Hoy volví a ponerme el ugly sweater.
Ese que compré más por impulso que por estilo,
ese que objetivamente es feo,
pero que se siente como un abrazo torpe que llega justo a tiempo.
No sé por qué funciona tanto.
Quizá porque diciembre me pone suave,
o porque hay una parte de mí que se rinde ante lo ridículo cuando huele a invierno.
El ugly sweater tiene esa magia:
no pretende, no compite, no estiliza nada.
Solo calienta, acompaña y hace reír.
Y algo en eso me da una ternura enorme.
Cuando me lo pongo, siento que entro a otra versión de mí:
la que se permite descansar,
la que cena temprano,
la que se toma fotos tontas,
la que se prepara un chocolate caliente sin necesitar motivo.
A mis cuarenta, la estética ya no me gobierna tanto.

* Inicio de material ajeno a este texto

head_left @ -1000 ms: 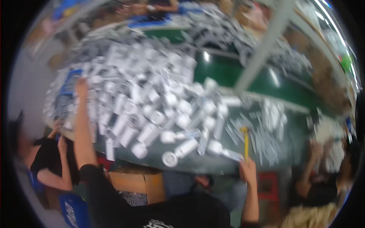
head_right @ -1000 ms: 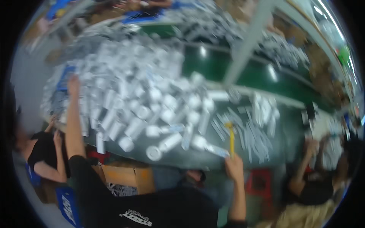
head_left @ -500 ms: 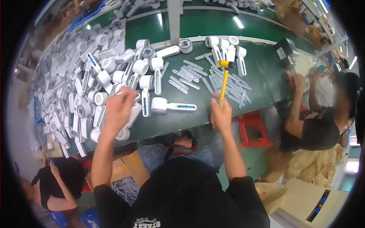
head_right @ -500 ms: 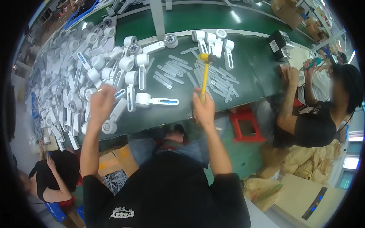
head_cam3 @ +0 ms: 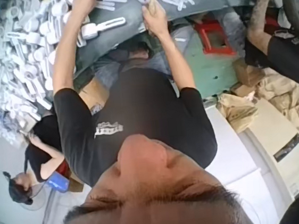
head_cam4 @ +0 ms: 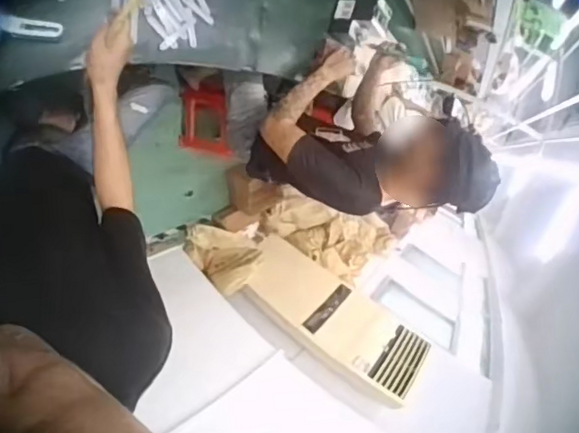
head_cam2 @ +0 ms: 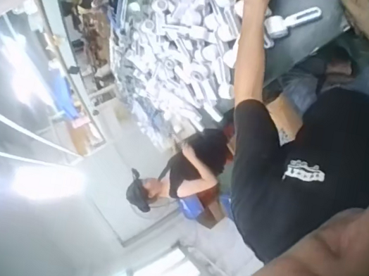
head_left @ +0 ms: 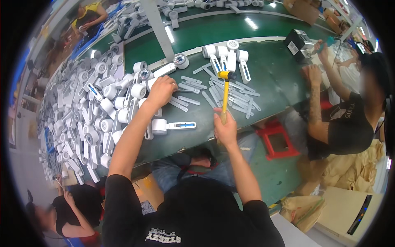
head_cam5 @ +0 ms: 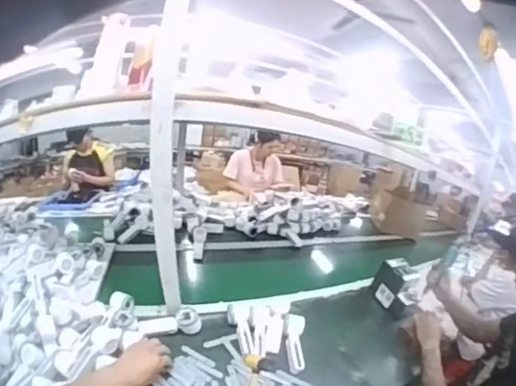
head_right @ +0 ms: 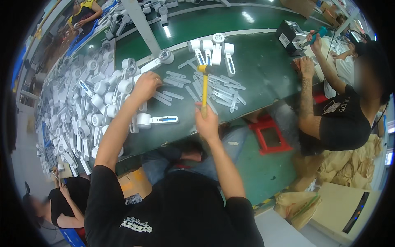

Hay días en que quiero verme impecable,
pero también hay días —como hoy—
en los que quiero sentirme sostenida por una prenda exagerada,
con renos mal bordados y un rojo que jamás usaría en junio.
El ugly sweater no es moda: es permiso.
Permiso de bajarle al ritmo,
de ser un poquito cursi,
de abrazar esa parte de mí que no necesita ser bella para sentirse bien.
Me lo pongo, me miro en el espejo, y me da risa.
Pero una risa suave, de cariño,
de reconocerme en lo que antes hubiera evitado.
Tal vez por eso lo quiero tanto.
Porque llega justo cuando quiero soltar la armadura
y quedarme con lo simple:
calor, color, y un poquito de alegría boba en el pecho.